大地 (dàdì) is the earth or Mother Earth.
回春 (huíchūn) means returning to spring or bringing back to life.
万象 (wànxiàng) refers to all phenomena on earth.
更新 (gēngxīn) is to renew.
花蜜 (huāmì) is nectar.
花粉 (huāfěn) means pollen.
蓝莓 (lán méi) are blueberries.
小巧玲珑 (xiǎoqiǎolínglóng) means tiny and exquisite.
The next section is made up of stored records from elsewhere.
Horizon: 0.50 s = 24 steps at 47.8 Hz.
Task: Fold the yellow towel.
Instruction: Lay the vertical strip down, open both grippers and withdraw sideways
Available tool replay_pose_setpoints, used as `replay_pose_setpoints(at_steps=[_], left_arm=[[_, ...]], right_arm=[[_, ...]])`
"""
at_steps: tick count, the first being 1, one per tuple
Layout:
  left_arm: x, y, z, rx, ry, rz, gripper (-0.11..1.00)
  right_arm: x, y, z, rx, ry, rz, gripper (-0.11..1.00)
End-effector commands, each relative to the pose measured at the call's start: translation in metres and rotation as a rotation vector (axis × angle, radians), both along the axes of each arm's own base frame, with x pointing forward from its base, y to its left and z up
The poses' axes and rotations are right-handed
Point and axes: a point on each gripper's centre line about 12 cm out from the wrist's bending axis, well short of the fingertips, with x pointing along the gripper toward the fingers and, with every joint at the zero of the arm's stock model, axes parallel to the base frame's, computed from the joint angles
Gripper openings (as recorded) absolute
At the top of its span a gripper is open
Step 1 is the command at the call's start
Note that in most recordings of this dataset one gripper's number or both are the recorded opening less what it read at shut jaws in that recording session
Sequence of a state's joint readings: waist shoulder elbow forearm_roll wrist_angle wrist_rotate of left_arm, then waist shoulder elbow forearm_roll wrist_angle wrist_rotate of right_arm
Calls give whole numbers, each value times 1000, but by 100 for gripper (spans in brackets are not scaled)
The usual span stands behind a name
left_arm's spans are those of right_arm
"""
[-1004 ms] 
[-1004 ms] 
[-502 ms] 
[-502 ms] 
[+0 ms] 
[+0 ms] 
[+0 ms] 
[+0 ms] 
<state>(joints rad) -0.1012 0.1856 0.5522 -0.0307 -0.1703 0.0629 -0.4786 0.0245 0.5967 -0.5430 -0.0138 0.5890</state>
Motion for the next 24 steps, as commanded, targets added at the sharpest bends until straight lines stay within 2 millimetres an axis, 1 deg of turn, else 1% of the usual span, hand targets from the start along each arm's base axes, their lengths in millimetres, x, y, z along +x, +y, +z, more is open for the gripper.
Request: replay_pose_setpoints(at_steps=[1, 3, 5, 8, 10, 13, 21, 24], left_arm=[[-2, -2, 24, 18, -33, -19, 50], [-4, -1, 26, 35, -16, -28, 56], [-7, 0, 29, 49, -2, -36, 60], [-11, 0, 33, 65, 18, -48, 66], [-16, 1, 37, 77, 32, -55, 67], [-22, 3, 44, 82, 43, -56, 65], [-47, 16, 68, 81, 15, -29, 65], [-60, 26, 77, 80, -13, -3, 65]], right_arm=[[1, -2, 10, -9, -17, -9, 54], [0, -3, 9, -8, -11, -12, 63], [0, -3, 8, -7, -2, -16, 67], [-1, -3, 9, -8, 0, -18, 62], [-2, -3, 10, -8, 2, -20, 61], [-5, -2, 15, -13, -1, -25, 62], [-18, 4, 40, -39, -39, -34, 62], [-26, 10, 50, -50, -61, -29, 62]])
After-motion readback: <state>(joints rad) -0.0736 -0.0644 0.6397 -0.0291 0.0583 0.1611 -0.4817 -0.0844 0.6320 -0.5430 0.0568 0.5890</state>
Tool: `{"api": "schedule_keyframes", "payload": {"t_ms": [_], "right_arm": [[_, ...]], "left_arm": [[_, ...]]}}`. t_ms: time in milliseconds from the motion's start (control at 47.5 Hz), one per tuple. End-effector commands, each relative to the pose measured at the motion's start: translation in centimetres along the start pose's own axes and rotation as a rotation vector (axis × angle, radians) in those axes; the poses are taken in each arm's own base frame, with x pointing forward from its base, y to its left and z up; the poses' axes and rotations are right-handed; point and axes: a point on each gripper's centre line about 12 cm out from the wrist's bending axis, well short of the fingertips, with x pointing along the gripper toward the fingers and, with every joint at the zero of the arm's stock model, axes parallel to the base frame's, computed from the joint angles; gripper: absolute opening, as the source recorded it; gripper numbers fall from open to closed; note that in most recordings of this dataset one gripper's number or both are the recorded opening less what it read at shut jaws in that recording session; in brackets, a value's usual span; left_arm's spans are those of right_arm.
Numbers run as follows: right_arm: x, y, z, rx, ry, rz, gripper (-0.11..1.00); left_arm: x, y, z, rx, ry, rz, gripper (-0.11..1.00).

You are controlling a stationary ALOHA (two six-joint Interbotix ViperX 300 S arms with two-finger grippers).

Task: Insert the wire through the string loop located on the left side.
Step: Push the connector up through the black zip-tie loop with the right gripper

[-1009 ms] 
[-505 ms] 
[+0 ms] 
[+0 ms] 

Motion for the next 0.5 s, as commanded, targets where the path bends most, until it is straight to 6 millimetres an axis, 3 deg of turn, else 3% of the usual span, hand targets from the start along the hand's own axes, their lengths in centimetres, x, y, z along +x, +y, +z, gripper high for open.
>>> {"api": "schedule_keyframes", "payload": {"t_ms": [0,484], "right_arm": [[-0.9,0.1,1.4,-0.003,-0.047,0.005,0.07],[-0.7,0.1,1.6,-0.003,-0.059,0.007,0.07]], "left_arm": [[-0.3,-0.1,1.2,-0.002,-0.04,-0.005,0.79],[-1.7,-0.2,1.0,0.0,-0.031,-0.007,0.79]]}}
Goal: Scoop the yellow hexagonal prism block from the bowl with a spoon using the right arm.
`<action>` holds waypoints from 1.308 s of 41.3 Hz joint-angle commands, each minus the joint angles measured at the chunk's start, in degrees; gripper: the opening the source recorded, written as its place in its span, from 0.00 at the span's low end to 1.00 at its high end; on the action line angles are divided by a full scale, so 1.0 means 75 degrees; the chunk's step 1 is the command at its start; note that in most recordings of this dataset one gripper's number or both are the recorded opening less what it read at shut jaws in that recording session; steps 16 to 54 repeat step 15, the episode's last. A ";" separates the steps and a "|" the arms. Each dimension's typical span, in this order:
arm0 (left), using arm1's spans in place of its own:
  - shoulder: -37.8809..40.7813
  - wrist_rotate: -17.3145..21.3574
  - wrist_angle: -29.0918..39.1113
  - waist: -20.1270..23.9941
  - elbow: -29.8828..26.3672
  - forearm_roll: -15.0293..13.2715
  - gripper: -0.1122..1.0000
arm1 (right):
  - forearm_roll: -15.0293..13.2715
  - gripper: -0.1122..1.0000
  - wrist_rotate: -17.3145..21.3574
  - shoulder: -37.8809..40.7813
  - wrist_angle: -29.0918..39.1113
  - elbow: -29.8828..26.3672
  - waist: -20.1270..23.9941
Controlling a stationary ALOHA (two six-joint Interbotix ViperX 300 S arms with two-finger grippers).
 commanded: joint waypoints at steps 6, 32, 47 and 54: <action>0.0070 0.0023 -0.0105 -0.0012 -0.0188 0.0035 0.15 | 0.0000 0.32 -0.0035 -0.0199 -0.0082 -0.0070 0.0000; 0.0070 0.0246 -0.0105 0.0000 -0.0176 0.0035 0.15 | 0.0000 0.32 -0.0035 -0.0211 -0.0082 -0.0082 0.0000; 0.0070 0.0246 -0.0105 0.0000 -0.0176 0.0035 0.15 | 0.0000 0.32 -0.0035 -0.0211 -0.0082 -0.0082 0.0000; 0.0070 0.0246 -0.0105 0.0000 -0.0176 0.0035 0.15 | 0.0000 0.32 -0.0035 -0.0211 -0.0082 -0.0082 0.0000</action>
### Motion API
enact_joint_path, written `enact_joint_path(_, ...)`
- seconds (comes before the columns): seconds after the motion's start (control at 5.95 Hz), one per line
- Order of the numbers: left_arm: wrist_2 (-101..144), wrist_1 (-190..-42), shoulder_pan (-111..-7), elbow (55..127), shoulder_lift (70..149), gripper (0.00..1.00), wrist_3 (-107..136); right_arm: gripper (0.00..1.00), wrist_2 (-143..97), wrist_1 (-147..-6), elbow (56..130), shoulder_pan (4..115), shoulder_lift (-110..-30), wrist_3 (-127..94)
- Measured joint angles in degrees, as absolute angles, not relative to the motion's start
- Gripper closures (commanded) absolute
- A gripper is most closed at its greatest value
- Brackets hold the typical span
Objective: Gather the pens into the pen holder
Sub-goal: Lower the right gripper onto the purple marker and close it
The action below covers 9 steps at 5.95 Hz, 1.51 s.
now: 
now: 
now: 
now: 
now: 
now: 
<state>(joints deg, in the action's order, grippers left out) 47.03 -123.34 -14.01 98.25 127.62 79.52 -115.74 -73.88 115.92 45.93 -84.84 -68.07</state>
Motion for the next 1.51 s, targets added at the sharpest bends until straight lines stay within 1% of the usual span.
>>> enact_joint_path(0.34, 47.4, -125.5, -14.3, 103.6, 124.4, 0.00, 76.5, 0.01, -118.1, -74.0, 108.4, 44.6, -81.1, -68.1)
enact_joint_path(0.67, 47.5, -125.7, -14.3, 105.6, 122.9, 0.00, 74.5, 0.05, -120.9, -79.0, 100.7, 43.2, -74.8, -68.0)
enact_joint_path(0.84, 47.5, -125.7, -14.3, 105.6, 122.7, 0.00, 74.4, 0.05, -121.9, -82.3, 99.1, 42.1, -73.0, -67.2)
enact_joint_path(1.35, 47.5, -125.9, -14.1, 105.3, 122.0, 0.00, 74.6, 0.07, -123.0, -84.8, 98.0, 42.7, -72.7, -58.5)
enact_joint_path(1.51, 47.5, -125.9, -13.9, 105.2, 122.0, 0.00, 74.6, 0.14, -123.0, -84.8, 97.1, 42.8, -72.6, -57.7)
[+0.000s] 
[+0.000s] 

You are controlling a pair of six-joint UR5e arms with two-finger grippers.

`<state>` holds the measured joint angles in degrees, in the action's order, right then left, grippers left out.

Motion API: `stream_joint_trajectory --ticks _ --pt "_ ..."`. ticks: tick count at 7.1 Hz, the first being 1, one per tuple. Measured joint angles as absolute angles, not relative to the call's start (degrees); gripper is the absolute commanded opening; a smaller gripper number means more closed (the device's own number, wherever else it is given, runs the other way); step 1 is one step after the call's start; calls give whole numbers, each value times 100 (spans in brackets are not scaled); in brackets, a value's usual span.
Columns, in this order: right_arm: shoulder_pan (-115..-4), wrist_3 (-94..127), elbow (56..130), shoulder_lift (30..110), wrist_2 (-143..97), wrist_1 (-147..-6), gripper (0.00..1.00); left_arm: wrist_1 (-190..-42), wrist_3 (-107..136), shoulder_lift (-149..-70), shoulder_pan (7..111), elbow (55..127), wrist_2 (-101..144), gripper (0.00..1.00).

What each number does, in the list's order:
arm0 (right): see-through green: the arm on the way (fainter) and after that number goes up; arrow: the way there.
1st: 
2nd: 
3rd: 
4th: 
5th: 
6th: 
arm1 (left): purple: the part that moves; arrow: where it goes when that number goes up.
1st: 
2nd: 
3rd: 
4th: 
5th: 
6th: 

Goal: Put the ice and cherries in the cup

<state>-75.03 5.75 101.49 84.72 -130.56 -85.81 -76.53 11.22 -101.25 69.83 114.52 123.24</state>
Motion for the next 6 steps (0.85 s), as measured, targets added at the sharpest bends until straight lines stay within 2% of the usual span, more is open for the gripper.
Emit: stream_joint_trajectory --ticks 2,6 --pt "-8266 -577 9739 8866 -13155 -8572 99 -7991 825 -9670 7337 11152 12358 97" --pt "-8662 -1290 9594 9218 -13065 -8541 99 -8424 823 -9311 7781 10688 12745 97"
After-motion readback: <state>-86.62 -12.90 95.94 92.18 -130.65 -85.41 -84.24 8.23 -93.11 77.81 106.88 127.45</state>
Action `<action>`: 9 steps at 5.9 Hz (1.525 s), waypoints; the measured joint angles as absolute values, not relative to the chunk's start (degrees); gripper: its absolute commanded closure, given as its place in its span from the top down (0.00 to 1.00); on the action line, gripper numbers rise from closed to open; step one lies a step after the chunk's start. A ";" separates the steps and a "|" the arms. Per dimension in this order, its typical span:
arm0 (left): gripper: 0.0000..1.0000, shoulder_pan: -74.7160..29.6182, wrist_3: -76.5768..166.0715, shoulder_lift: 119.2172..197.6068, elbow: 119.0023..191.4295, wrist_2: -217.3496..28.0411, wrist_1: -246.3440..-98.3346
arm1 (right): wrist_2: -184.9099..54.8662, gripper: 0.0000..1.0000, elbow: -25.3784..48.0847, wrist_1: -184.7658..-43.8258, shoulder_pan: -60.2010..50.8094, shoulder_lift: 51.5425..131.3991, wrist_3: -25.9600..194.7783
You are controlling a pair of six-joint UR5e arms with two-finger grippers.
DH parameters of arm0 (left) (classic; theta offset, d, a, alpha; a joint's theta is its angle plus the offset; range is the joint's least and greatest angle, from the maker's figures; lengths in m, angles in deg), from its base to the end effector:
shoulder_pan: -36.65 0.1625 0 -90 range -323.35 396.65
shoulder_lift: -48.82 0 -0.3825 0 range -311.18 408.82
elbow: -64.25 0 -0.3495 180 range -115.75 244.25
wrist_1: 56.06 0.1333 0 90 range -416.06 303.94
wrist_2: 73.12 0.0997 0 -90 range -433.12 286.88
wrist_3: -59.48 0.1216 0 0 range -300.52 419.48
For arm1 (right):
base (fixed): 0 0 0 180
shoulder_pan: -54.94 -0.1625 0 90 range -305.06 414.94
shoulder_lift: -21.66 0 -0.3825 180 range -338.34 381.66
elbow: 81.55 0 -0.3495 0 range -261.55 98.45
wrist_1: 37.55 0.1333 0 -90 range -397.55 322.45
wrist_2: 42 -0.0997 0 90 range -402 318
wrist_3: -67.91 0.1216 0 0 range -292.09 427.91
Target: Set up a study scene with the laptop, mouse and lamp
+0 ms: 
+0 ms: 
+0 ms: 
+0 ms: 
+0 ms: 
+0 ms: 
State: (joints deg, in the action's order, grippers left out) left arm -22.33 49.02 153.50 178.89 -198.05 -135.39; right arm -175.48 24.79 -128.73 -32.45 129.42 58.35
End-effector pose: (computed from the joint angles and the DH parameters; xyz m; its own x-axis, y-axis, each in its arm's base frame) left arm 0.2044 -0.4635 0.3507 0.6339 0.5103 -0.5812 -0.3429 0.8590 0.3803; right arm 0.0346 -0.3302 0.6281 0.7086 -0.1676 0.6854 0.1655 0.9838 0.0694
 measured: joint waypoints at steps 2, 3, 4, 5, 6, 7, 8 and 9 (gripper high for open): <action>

灌木 (guànmù) is a shrub or a bush.
蜜蜂 (mìfēng) are honeybees or bees in general.
穿梭 (chuānsuō) is to shuttle back and forth.
其间 (qíjiān), as used here, means “among them”.
偶尔 (ǒu’ěr) means occasionally.
蜂鸟 (fēngniǎo) are hummingbirds.
光顾 (guānggù) is to patronize.
往往 (wǎngwǎng) means often or frequently.
一眨眼 (yīzhǎyǎn) means in an eyewink.
不见了 (bùjiànle) is to disappear or to be missing.
一直 (yīzhí) as an adverb means all along or all the way.
希望 (xīwàng) is to hope or to expect.
(lù) is to record or to write down.
影片 (yǐngpiàn) is a movie or video clip.
闲空 (xiánkòng ) is spare time or leisure.
守株待兔 (shǒuzhūdàitù) describes a person standing by a tree stump to wait for hares to come and dash themselves against it. It means to wait for windfalls.
那天 (nǎtiān) means that day or a certain day.
蔬菜 (shūcài) are vegetables.
拍照 (pāizhào) is to take a picture.
忽然 (hūrán) means suddenly.
切换 (qiēhuàn) is to switch to a different mode.
录影 (lù yǐng) is to record a video.
模式 (móshì) is a mode or method.
竟然 (jìngrán) is an adverb that means unexpectedly.
吸允 (xī yǔn) is to suck up.
景象 (jǐngxiàng) is a scene or a sight.
喜出望外 (xǐchūwàngwài) is a common expression that means to be overjoyed or pleasantly surprised.
想必 (xiǎngbì) means “I think, most likely…”
如愿以偿 (rúyuànyǐcháng) is a common expression for having one’s wish fulfilled.